German entrepreneur (born 1958)

Jürgen Mack (born June 3, 1958) is a German businessman. He is part of the Mack Family, which owns and runs the German theme park Europa-Park.

== Early life ==
Jürgen Mack was born as the second son of Liesel and Franz Mack. He grew up together with his older brother Roland Mack in Waldkirch.

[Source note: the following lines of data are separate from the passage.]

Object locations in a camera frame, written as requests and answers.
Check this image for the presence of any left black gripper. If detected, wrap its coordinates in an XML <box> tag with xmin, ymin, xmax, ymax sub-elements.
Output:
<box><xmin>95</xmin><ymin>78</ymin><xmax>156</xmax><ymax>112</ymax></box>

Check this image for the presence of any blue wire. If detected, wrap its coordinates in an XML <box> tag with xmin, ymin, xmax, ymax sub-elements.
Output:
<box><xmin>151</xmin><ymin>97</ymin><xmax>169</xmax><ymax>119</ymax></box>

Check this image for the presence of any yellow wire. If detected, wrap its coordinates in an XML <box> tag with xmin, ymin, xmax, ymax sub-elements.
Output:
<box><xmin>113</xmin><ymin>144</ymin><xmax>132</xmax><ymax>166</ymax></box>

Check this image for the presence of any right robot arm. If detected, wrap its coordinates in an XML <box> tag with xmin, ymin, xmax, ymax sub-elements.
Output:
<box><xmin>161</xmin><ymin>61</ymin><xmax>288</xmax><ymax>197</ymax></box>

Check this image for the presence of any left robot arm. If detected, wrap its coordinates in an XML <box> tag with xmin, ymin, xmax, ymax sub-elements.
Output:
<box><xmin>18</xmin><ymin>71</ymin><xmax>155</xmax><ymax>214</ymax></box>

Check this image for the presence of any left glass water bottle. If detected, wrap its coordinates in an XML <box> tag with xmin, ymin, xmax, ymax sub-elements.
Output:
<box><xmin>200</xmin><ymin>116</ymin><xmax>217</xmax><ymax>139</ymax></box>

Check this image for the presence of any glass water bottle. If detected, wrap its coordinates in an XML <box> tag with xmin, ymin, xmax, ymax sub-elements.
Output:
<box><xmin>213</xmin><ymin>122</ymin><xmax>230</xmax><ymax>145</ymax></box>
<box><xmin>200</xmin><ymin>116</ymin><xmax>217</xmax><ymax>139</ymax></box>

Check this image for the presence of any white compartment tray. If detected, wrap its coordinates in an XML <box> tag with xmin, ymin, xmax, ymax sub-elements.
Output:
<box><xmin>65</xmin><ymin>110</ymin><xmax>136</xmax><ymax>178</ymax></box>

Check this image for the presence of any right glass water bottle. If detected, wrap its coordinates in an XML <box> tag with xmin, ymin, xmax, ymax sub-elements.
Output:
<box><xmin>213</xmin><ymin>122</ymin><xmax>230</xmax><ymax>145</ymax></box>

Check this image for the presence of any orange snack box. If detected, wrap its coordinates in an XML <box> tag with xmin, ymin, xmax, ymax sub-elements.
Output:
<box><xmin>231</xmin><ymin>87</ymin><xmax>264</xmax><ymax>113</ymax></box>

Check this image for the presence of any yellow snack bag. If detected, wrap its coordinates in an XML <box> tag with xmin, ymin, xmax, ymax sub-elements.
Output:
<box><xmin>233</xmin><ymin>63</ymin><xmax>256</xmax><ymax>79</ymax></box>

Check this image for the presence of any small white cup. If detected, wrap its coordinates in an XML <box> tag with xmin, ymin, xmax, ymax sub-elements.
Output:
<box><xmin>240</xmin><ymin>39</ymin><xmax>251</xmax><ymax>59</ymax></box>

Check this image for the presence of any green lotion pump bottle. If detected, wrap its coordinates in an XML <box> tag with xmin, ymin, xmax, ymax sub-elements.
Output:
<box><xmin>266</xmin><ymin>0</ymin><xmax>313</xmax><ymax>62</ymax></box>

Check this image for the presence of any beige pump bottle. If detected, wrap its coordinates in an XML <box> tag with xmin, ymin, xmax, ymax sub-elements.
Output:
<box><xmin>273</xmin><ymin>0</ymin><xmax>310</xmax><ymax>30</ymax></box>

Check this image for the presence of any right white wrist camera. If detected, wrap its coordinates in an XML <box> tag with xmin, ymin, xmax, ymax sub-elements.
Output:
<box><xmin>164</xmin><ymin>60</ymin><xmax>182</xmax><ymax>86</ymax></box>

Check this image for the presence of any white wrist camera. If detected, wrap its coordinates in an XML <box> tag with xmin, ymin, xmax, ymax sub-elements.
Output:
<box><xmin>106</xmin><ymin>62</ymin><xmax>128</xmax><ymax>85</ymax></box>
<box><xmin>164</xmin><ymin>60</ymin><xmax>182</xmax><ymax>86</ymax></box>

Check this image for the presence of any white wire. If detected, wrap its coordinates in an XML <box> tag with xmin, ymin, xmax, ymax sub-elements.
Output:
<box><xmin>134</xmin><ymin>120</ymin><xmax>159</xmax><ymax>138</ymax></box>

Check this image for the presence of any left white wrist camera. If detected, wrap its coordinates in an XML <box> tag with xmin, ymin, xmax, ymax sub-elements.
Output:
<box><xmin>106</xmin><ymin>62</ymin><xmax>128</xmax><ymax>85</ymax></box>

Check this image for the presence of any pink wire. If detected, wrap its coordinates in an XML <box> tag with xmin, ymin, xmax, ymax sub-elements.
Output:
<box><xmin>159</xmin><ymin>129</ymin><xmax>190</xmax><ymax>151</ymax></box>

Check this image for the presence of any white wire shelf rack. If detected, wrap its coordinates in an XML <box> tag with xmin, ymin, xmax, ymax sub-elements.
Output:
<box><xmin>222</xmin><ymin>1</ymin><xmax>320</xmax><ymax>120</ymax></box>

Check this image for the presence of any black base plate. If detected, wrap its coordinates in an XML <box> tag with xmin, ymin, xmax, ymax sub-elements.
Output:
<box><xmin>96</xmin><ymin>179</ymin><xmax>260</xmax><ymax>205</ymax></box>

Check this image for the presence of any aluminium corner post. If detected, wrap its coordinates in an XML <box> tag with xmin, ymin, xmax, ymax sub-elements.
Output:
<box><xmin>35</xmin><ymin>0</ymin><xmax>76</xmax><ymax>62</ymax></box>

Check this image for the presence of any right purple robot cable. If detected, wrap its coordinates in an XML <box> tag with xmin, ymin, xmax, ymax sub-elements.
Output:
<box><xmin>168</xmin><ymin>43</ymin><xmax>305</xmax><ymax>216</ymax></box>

He studied at the University of Karlsruhe from 1978 to 1986, graduating with a degree in mechanical engineering. After graduating, Mack completed additional training as a welding engineer as well as internships at amusement parks in the USA.

== Career ==
He joined his father's company, Europa-Park, in 1987 and became a managing partner alongside his father Franz and his brother Roland. Jürgen Mack is mainly in charge of the park's personnel, finances and controlling. Jürgen Mack is also partnered with Mack Rides in Waldkirch, which manufactures most of the amusement rides for Europa-Park.

== Personal life ==
Jürgen Mack is married to German architect Mauritia Mack. They have two children.

Together with his wife, Mack is involved in charitable associations and projects such as the Kinderschutzbund (German Association for the Protection of Children).

He was also involved in the social project We help Africa for the World Cup 2010 in South Africa, where he acted as city sponsor for the city of Karlsruhe. As a sponsor, Mack supported the Nordic World Junior Ski Championships in 2010 and the annual skiing Grand Prix in Hinterzarten.

== Recognition ==
- 2005: Order of Merit of the Federal Republic of Germany (Bundesverdientkreuz).
- 2008: Lorenz Werthmann Medal of Caritas for his social commitment.
- 2011: Honorary citizen of Sélestat.
- 2015: Medal of Honour of the Municipality of Rust.
- 2022: Chevalier dans l’ordre des Palmes académiques.